▶ Assigned task:
The required output is the line that contains "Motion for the" through the last line of the data, retyped verbatim and with nothing added.

▶ Given material:
● ● ● ● ●
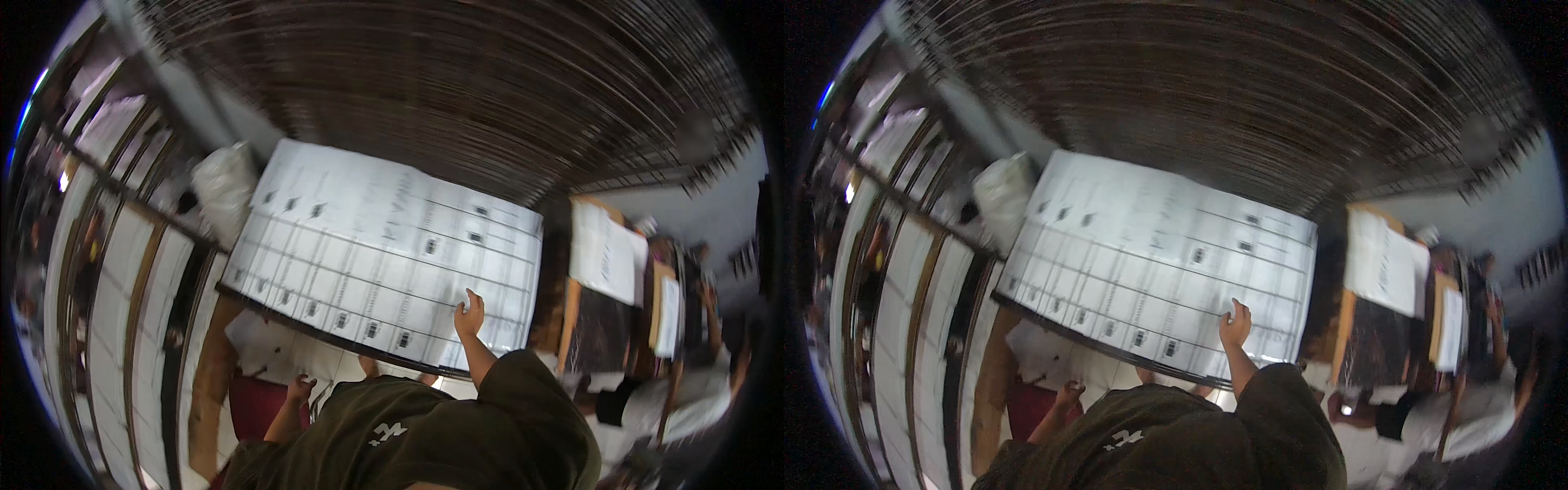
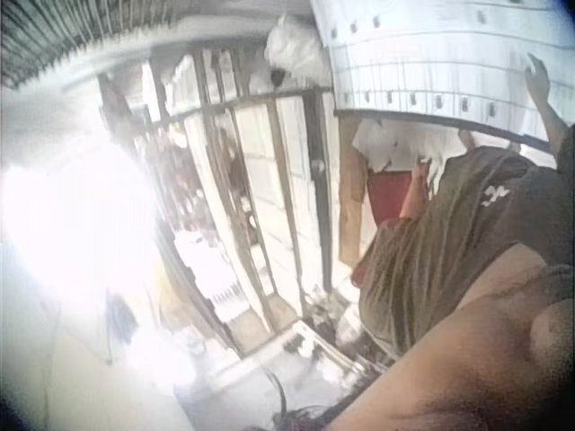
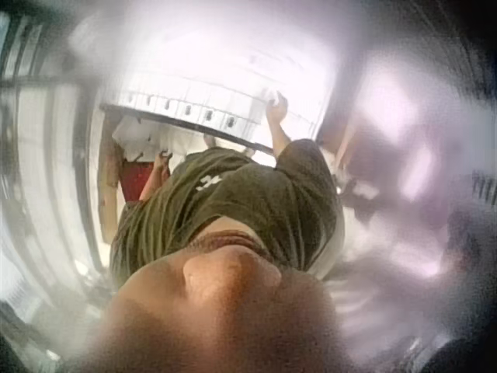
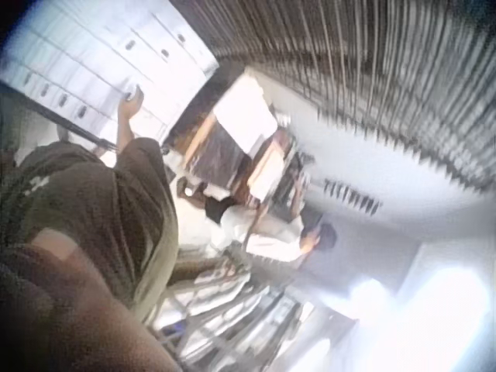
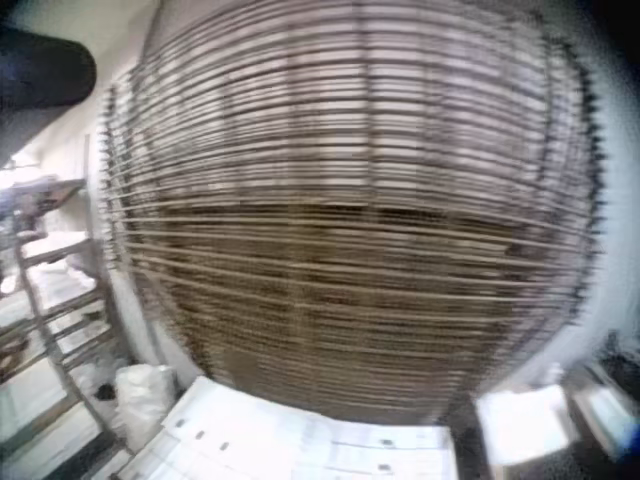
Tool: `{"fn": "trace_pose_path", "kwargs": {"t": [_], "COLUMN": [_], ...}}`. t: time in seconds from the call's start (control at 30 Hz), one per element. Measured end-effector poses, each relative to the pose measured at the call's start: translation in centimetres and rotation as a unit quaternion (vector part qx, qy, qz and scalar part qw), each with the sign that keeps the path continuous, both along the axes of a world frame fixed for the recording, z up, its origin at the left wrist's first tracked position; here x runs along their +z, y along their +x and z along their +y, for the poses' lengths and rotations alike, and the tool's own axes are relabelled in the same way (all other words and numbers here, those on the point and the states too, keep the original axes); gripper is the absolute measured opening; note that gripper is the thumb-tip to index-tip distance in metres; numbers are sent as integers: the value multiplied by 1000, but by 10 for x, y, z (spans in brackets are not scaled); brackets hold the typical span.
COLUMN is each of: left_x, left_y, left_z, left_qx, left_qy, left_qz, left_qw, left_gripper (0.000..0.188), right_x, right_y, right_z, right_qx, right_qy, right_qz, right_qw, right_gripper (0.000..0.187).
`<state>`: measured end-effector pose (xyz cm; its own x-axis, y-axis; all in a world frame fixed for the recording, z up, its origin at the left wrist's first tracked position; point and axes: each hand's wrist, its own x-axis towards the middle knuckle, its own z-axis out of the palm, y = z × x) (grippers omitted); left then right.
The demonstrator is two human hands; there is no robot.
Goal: The person repeatedly picks up individual white sheets from a table and places them onto a large stack on a nearby rack. The action is continuous and repetitive throughout the clip.
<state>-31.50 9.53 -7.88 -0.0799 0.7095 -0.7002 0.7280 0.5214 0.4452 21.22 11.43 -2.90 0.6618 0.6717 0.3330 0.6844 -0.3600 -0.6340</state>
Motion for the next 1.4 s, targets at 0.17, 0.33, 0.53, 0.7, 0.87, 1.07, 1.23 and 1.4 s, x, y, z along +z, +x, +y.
{"fn": "trace_pose_path", "kwargs": {"t": [0.17,0.33,0.53,0.7,0.87,1.07,1.23,1.4], "left_x": [-47,-38,9,5,-24,-41,-35,-38], "left_y": [21,86,156,190,178,161,148,119], "left_z": [12,37,26,7,-22,-55,-53,-36], "left_qx": [-146,-220,-253,-256,-267,-318,-398,-499], "left_qy": [-14,-42,3,9,0,28,79,35], "left_qz": [23,-10,-52,-34,-88,27,55,63], "left_qw": [989,975,966,966,960,947,912,863], "left_gripper": [65,64,58,56,56,57,51,35], "right_x": [34,56,55,43,40,48,-13,32], "right_y": [65,113,134,132,136,180,261,297], "right_z": [-113,-229,-313,-315,-322,-323,-335,-315], "right_qx": [-97,-347,-270,-269,-245,-291,-379,-353], "right_qy": [-132,-207,-278,-221,-190,-32,152,364], "right_qz": [-120,-74,114,128,102,59,149,403], "right_qw": [979,912,915,929,945,954,901,762], "right_gripper": [46,62,73,77,70,38,36,59]}}
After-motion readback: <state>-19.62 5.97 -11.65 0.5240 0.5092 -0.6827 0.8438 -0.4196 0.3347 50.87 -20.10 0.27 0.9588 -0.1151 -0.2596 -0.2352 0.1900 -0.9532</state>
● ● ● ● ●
▶ Solution to the problem:
Motion for the next 1.4 s, targets at 0.17, 0.33, 0.53, 0.7, 0.87, 1.07, 1.23 and 1.4 s, x, y, z along +z, +x, +y.
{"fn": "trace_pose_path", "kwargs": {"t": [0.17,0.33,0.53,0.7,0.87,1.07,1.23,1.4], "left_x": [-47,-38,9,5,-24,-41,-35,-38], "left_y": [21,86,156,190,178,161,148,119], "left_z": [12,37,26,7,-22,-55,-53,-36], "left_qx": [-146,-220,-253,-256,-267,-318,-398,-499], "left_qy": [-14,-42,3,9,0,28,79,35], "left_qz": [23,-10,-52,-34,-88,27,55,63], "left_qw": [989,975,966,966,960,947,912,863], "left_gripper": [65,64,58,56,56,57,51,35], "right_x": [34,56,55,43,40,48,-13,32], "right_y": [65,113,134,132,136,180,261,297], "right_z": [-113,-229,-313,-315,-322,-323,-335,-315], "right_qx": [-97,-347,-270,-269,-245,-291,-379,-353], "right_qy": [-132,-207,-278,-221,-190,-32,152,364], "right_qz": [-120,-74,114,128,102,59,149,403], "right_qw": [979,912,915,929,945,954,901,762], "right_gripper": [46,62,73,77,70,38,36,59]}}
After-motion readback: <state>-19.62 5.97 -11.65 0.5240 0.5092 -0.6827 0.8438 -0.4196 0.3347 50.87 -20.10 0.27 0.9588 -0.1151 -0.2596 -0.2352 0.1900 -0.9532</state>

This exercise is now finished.